Marvel a fait faillite fin 1996 suite à l'effondrement du marché des bandes dessinées de collection. Grâce à l'aide d'Isaac Perlmutter et de sa société de jouets, Toy Biz, l'entreprise est parvenue à se redresser financièrement en juillet 1997 et a rapidement retrouvé une certaine stabilité avec Marvel Studios, créé peu avant la faillite.
Alors que les précédents projets cinématographiques Marvel avaient été retardés après leur vente à de grands studios, le nouveau studio a permis à Marvel d'accélérer le processus en commandant des scénarios et en engageant des acteurs et des réalisateurs clés. Des films comme Blade, X-Men et surtout Spider-Man ont connu un succès commercial retentissant, et Marvel a bénéficié d'une forte augmentation des ventes de bandes dessinées et d'autres opportunités de licences.
Mais la part du lion des recettes au box-office est allée aux studios qui détenaient les droits des personnages Marvel, comme Sony Pictures. Les deux premiers films Spider-Man ont rapporté 3 milliards de dollars dans le monde, dont seulement 62 millions pour Marvel.

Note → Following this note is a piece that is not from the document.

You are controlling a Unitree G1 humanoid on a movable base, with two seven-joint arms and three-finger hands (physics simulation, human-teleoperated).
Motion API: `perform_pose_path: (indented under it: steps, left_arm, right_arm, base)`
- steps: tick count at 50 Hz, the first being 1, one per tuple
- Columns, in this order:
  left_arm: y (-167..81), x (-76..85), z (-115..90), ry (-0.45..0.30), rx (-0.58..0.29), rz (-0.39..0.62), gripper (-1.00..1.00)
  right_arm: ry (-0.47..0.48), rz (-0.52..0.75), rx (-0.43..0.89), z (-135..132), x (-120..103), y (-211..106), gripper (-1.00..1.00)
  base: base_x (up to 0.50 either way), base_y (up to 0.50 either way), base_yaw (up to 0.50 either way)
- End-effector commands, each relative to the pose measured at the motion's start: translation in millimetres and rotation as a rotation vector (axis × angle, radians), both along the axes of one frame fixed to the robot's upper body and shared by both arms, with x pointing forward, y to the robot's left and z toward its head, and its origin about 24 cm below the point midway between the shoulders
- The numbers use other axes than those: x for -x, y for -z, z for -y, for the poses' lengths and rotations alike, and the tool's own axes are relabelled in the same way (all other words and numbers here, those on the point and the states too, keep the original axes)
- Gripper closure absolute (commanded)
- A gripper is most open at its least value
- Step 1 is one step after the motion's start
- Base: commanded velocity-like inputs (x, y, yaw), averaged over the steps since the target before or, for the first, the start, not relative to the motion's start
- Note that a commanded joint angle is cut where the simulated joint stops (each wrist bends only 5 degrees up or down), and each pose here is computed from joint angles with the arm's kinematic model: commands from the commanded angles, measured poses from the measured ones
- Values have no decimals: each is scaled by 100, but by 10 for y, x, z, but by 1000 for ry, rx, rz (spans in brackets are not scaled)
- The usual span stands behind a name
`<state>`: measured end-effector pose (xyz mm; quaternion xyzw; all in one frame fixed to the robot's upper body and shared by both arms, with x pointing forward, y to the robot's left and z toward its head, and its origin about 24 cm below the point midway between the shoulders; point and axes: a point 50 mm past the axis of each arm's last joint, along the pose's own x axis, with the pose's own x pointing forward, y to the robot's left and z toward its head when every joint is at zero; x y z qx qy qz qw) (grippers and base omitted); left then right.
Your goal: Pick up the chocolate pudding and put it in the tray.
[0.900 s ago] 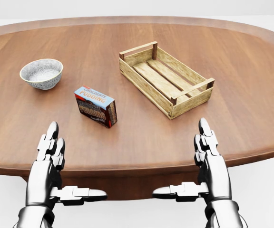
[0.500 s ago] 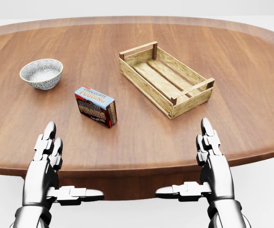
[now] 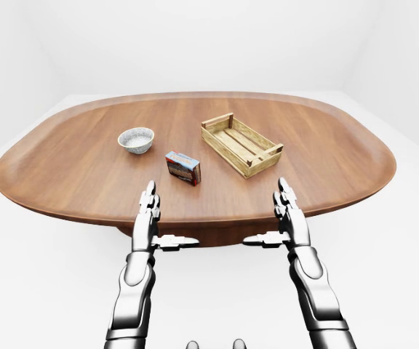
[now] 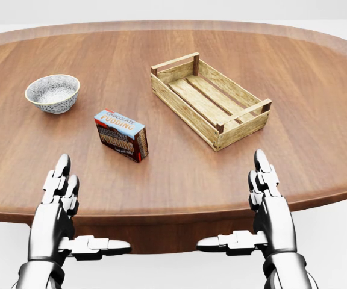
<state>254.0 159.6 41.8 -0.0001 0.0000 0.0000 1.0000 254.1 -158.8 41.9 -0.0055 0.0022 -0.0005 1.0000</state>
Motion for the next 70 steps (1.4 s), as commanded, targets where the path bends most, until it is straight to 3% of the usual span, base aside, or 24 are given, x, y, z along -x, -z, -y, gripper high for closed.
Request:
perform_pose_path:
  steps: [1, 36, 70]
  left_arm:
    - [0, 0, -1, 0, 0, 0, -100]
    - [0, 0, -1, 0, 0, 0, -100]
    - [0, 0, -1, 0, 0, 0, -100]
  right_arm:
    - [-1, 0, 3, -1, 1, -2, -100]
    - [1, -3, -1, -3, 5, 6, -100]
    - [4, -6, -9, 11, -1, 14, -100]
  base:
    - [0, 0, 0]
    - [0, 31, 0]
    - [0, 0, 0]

Finalement, le conseil d'administration de Marvel a conclu un accord potentiellement risqué avec Merrill Lynch pour financer la production des films Marvel de A à Z. Le premier film produit dans le cadre de ce nouvel accord fut Iron Man, qui a rapporté près de 600 millions de dollars dans le monde.
Le succès du film a incité Disney à racheter la société pour 4 milliards de dollars en 2009 et a joué un rôle déterminant dans la création de l'univers cinématographique Marvel, qui n'a cessé de s'étendre depuis.
1. Pomme
Il est presque impossible d'imaginer un monde sans Apple aujourd'hui, mais en 1997, l'entreprise était au bord de la faillite lorsque Steve Jobs est revenu après une longue absence.
D'après la biographie de Jobs écrite par Walter Isaacson, l'entreprise était à 90 jours de la faillite.
Le redressement d'Apple a débuté grâce à un investissement de 150 millions de dollars de Microsoft. Cet investissement s'inscrivait dans le cadre d'un accord amiable conclu par Microsoft pour se prémunir contre des poursuites pour pratiques anticoncurrentielles. L'entreprise de Bill Gates a ainsi permis à son principal concurrent de survivre.
Jobs s'est alors attelé à réduire la gamme de produits Apple afin que l'entreprise puisse se concentrer sur la vente d'un nombre plus restreint d'appareils innovants. Il a licencié 3 000 employés et a arrêté la production d'environ 701 000 produits Apple, dont le Newton MessagePad.
Ces mesures ont porté leurs fruits l'année suivante, avec la sortie de l'iMac. Cet ordinateur de bureau convivial, au design élégant et translucide et à la configuration internet simplifiée, s'est vendu à près de 800 000 exemplaires au cours des cinq premiers mois. Le succès de ce produit a permis à Apple de réaliser son premier bénéfice en 1998 depuis 1995.
Aujourd'hui, Apple est une entreprise de 300 milliards de dollars, synonyme de design attrayant pour ses appareils. Mais rien de tout cela n'aurait été possible sans le soutien financier de Microsoft et les efforts colossaux de Steve Jobs.